**TASK DESCRIPTION**
Would you show every line from the records that holds "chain"?
*-*-*
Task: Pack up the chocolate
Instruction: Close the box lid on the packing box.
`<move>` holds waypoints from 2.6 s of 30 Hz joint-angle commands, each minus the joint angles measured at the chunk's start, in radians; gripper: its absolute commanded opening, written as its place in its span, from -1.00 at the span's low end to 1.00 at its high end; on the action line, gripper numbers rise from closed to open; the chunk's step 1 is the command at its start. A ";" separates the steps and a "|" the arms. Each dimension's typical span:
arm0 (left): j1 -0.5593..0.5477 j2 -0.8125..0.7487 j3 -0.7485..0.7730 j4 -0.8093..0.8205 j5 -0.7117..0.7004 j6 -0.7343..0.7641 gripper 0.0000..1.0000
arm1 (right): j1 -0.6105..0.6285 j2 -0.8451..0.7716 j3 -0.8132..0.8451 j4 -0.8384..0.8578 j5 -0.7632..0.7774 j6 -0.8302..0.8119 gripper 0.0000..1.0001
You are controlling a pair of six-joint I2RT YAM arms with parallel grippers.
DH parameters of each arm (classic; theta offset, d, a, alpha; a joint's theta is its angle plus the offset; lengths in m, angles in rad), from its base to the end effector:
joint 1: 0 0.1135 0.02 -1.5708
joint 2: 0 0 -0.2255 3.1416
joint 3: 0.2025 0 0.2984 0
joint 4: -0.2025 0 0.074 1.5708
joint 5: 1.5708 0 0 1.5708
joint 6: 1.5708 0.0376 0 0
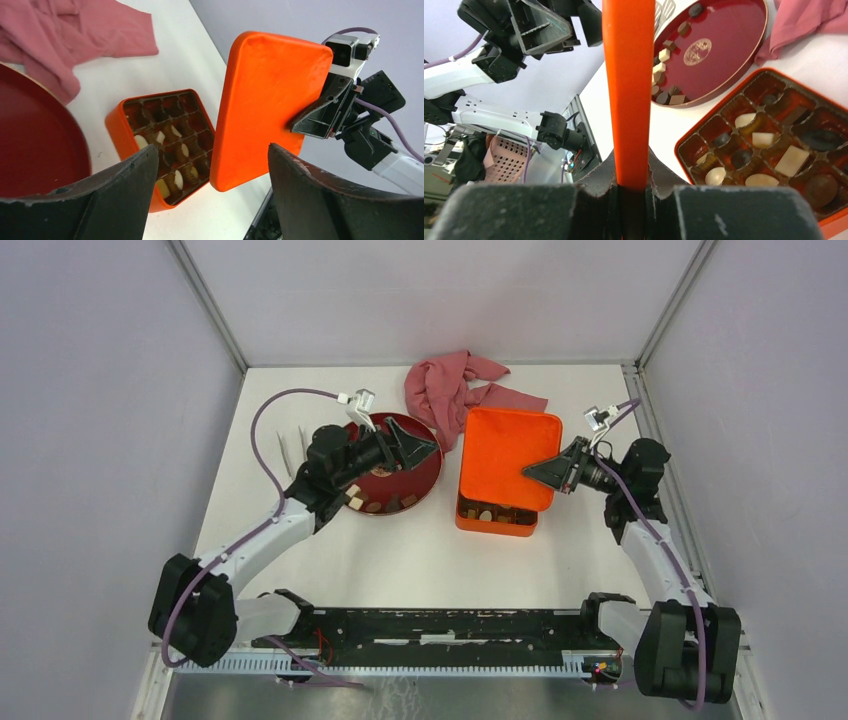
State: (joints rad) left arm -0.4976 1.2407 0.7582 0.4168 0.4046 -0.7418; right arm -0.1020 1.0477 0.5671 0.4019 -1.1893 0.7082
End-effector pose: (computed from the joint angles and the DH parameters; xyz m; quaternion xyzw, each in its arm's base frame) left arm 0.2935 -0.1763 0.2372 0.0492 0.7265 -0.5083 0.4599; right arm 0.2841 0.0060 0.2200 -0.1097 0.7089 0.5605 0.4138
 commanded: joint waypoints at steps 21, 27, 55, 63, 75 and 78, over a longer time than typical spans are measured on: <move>-0.086 0.085 -0.126 -0.019 -0.065 -0.056 0.41 | 0.051 0.280 -0.102 0.167 0.009 0.126 -0.95; -0.133 0.198 -0.047 -0.051 -0.095 -0.027 0.31 | 0.051 0.313 -0.118 0.182 0.040 0.132 -0.95; -0.184 0.427 0.081 -0.075 -0.051 -0.011 -0.07 | 0.038 0.380 -0.107 0.095 0.095 0.063 -0.77; -0.183 0.461 0.113 -0.084 -0.031 -0.007 -0.09 | 0.030 0.392 -0.096 0.091 0.091 0.063 -0.74; -0.184 0.459 0.143 -0.086 0.002 0.002 -0.06 | 0.018 0.399 -0.098 0.140 0.073 0.112 -0.65; -0.185 0.461 0.148 -0.086 0.009 0.002 -0.06 | 0.018 0.404 -0.096 0.143 0.071 0.115 -0.58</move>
State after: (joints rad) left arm -0.6762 1.7031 0.8612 0.3061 0.3702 -0.7776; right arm -0.0807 1.4425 0.4427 0.4797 -1.0981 0.8078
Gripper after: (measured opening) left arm 0.470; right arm 0.201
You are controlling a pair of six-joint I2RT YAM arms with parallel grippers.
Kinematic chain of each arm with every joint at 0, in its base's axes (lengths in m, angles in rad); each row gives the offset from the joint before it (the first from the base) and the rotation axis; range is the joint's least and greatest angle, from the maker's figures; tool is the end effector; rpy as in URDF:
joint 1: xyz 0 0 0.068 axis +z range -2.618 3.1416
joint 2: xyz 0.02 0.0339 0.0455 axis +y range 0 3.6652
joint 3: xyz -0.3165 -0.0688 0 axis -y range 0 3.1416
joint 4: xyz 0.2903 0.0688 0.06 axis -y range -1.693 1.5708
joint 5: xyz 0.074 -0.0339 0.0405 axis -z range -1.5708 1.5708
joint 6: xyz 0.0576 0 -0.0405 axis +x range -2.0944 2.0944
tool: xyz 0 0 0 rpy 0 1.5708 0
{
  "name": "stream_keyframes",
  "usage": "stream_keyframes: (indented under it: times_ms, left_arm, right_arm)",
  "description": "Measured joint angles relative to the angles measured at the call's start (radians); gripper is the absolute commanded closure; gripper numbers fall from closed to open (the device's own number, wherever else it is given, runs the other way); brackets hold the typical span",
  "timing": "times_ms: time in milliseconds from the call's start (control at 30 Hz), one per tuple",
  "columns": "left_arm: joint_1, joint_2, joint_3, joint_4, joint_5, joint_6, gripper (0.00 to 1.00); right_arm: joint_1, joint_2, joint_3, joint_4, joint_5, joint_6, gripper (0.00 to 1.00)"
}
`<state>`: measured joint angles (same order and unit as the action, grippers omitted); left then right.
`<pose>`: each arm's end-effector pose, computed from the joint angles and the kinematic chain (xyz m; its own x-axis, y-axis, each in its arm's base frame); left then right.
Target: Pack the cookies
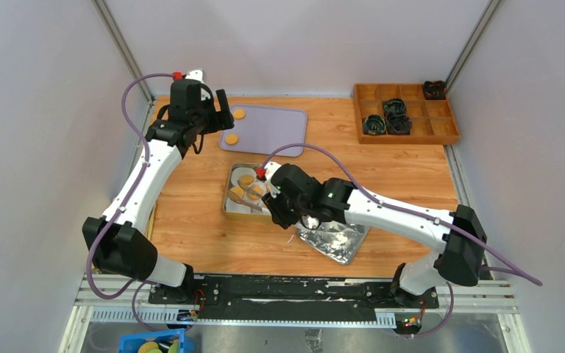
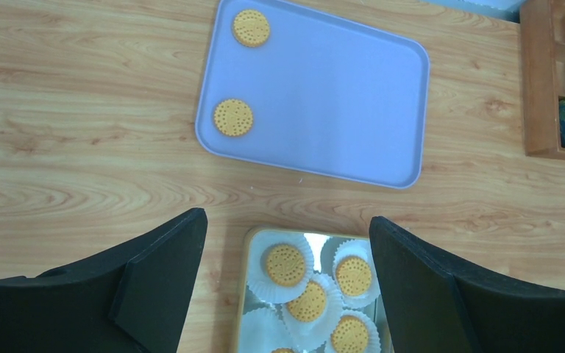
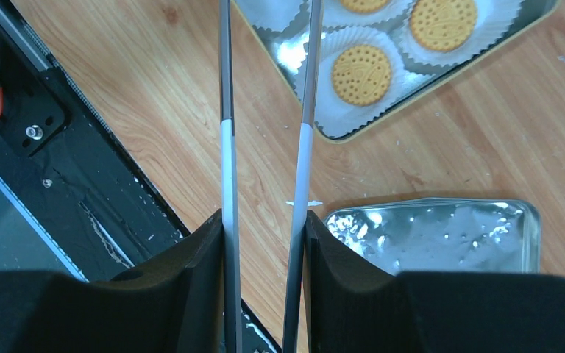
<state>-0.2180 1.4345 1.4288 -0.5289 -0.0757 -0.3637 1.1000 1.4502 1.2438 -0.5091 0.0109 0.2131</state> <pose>0.3727 -0.0781 0.4184 -0.5190 -0.2483 -0.8179 -0.0348 0.9622 -0.2701 0.1719 0.3363 0.3406 -0.4785 -0.4739 -0.7392 -0.8044 0.5741 0.1526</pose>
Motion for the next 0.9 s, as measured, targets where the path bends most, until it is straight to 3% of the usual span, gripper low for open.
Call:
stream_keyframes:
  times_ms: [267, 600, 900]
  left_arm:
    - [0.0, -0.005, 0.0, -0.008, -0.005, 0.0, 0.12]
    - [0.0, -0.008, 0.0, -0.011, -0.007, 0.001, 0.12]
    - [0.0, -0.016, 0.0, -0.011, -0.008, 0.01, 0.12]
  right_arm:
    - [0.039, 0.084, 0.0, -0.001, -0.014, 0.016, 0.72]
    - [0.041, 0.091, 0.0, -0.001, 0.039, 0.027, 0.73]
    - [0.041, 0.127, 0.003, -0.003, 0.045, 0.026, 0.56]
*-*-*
**REPLY TO THE TASK**
Kinematic chain of each arm with every joint at 0, in its base's axes (lengths in m, angles in rad); each row gives the offset from the joint before it (the first from the base) and the rotation axis; range is the joint's least and greatest angle, from the maker's figures; tool is the end effector; rpy as in URDF:
`<pose>`: each arm's end-effector pose, computed from the joint angles and the kinematic chain (xyz m; its own x-axis, y-axis, each in its arm's base frame); left then right.

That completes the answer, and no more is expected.